== Required work ==
Keep every line of the data below that has the string "axes" and present those lines.

--- Exercise input ---

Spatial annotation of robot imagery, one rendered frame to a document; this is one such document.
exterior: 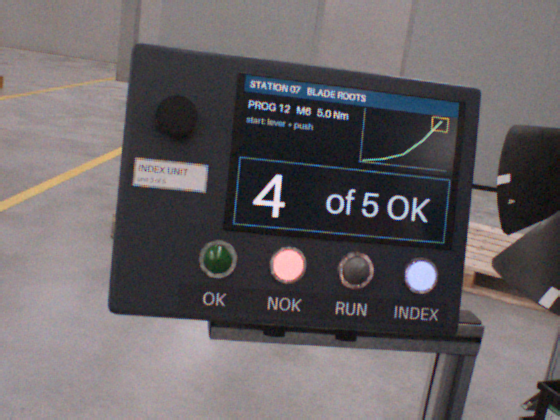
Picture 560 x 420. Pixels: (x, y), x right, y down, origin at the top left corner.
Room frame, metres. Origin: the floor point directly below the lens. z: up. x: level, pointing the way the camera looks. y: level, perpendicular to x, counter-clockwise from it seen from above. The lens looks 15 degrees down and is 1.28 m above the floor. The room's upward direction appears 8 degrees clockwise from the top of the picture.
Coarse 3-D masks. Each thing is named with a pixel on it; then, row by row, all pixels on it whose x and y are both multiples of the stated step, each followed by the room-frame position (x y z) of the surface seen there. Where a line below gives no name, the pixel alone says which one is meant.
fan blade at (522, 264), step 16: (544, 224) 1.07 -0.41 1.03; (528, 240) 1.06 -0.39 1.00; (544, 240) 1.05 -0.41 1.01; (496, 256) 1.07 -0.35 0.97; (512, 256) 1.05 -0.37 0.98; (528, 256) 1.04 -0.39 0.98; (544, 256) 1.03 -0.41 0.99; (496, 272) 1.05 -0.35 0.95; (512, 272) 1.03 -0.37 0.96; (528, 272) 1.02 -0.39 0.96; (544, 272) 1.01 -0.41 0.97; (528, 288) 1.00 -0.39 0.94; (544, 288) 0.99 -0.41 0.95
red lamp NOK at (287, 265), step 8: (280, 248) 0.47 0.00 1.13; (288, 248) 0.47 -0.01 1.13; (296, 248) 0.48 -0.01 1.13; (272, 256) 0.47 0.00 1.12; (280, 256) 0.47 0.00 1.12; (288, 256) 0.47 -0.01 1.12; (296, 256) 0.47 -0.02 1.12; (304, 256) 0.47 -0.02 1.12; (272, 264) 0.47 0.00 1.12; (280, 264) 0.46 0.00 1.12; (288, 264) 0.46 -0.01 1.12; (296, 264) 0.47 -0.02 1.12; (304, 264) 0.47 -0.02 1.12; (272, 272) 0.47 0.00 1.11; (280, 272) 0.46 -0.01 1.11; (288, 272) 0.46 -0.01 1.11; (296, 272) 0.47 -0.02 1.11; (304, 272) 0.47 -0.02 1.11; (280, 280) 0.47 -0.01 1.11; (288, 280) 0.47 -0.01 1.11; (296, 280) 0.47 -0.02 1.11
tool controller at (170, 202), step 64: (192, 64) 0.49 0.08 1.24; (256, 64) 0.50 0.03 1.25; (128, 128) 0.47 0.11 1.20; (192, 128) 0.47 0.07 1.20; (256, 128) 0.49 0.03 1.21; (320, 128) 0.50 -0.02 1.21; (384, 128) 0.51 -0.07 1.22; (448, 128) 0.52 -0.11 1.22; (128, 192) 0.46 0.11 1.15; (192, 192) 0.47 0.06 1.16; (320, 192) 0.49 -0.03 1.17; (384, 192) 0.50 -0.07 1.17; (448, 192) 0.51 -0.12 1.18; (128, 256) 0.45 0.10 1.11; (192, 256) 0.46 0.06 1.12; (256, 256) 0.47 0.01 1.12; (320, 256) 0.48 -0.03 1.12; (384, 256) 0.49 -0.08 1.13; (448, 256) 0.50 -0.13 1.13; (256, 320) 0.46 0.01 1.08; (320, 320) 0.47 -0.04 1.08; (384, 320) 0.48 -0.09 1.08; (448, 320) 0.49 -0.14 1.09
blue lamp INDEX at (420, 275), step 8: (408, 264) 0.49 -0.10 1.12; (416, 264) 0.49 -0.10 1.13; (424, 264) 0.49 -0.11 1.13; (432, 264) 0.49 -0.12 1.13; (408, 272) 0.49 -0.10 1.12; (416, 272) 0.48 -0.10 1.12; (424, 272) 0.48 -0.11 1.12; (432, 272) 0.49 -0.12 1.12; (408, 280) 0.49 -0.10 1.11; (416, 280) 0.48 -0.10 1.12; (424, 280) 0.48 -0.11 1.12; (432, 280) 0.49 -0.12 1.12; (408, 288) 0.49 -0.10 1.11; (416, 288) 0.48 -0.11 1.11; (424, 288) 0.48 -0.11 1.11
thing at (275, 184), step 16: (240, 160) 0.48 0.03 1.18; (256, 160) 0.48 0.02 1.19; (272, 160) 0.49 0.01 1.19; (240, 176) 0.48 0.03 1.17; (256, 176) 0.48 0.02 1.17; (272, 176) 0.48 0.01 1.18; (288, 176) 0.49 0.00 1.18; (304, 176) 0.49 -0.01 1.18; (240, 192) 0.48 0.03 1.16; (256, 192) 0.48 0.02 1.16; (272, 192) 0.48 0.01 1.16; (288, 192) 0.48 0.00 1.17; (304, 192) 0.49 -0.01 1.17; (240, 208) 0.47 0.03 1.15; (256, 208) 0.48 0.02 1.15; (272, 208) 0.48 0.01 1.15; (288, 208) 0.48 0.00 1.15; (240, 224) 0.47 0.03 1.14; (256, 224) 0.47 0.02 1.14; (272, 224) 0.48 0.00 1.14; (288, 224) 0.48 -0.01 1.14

---
--- Exercise input ---

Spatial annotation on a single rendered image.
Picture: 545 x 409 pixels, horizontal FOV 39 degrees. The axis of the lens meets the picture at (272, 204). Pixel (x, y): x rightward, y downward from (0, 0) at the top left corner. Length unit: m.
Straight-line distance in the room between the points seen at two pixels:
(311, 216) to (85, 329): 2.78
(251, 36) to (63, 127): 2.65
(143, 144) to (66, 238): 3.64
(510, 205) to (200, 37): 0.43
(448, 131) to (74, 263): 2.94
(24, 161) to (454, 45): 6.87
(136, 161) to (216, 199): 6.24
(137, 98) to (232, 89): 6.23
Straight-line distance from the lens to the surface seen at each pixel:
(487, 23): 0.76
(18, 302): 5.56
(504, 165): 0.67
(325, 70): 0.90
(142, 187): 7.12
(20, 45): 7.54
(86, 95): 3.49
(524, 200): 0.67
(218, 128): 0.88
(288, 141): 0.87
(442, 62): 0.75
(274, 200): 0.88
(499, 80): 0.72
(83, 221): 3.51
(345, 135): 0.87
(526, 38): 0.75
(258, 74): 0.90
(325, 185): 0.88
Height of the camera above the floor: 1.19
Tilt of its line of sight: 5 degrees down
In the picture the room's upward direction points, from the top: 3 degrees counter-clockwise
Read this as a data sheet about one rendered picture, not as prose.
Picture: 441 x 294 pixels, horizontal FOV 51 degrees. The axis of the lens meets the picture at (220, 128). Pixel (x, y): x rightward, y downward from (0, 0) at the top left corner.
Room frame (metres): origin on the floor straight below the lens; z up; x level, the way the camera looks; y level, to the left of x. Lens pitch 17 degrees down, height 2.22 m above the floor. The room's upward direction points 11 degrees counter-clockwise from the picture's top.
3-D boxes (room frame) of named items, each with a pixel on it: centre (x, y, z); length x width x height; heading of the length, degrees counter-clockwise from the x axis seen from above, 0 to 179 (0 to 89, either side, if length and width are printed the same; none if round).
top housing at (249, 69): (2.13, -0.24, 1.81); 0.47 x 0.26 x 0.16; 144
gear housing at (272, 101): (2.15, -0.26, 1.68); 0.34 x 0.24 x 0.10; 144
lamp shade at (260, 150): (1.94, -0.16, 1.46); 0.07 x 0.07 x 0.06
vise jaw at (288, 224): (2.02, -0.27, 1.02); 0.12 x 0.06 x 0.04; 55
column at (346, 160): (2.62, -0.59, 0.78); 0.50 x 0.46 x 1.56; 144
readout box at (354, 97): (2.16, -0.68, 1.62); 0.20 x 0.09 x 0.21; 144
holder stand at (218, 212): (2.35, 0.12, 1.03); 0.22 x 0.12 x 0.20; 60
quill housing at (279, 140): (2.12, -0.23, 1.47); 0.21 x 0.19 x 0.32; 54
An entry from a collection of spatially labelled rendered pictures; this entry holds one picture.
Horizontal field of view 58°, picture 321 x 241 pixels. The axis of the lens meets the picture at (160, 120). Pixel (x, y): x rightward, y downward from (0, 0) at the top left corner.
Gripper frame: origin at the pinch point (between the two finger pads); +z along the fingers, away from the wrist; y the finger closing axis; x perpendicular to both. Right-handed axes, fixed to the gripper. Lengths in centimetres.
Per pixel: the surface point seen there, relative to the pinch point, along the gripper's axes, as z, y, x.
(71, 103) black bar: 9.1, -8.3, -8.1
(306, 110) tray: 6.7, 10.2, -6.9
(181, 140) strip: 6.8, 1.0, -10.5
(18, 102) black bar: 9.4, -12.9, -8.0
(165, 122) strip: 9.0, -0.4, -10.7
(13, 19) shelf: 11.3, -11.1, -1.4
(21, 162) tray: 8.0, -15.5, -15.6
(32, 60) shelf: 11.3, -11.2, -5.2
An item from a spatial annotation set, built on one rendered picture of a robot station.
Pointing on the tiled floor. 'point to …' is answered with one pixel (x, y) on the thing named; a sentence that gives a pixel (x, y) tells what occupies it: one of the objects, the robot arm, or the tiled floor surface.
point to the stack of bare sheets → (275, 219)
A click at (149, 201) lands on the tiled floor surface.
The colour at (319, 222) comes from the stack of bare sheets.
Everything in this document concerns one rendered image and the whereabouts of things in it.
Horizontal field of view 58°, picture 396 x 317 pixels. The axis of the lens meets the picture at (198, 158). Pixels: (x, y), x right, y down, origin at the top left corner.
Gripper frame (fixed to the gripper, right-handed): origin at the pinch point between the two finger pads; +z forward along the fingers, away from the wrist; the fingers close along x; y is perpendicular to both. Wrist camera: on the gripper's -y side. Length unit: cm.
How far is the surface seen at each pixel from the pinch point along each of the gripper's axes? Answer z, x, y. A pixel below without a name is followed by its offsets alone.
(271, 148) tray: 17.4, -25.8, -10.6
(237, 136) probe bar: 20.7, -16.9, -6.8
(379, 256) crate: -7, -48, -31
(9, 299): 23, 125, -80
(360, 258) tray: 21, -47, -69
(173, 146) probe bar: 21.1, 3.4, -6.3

---
--- Exercise input ---

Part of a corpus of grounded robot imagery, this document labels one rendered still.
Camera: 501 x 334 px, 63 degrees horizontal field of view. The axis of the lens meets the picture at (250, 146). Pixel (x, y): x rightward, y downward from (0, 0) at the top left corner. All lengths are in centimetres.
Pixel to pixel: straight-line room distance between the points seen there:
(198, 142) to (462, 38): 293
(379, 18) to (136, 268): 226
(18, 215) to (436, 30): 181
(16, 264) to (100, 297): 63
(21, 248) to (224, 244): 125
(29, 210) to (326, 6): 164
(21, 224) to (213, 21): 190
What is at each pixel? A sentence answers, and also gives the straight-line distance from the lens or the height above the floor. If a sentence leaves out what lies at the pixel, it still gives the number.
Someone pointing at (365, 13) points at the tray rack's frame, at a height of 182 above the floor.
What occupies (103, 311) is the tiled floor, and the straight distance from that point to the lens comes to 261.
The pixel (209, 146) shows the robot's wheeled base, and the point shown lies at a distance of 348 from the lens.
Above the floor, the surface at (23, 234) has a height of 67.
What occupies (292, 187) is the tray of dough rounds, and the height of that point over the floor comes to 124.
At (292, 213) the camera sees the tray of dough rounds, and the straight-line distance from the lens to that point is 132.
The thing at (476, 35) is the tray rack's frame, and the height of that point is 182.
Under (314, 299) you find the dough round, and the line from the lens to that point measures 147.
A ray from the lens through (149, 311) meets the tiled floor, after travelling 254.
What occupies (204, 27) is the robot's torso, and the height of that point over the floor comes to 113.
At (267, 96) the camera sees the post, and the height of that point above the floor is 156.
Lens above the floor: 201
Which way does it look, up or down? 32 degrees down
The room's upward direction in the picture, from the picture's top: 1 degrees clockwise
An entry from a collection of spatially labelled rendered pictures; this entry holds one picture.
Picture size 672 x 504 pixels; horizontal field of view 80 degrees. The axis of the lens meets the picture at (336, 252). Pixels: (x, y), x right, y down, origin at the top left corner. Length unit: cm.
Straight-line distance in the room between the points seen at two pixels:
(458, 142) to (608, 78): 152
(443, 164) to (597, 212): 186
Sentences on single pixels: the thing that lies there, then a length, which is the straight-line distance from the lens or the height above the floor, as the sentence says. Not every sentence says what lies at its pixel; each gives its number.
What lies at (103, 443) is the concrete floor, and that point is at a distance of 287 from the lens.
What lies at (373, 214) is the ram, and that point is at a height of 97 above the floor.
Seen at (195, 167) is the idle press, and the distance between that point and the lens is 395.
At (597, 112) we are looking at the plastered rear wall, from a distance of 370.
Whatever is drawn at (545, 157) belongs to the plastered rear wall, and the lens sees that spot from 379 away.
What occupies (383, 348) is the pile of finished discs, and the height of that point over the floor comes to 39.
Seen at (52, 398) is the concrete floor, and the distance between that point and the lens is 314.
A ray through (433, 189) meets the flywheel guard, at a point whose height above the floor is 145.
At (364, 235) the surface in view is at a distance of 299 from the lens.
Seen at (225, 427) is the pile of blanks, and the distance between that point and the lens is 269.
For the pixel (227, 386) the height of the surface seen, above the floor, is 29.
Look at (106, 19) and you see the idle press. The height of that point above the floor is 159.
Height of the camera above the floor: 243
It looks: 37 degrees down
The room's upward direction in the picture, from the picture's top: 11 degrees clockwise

---

== Result ==
Gripper frame: origin at the pinch point (between the two finger pads); +z along the fingers, away from the wrist; y the finger closing axis; x perpendicular to both. Right-handed axes, fixed to the gripper. Lengths in centimetres.
Per pixel: the surface point seen there, relative to the pinch point, along the gripper's axes, as z, y, x.
How far is the surface seen at each pixel from the pinch point along each of the gripper's axes? Answer z, x, y. A pixel below without a name is followed by its offsets alone.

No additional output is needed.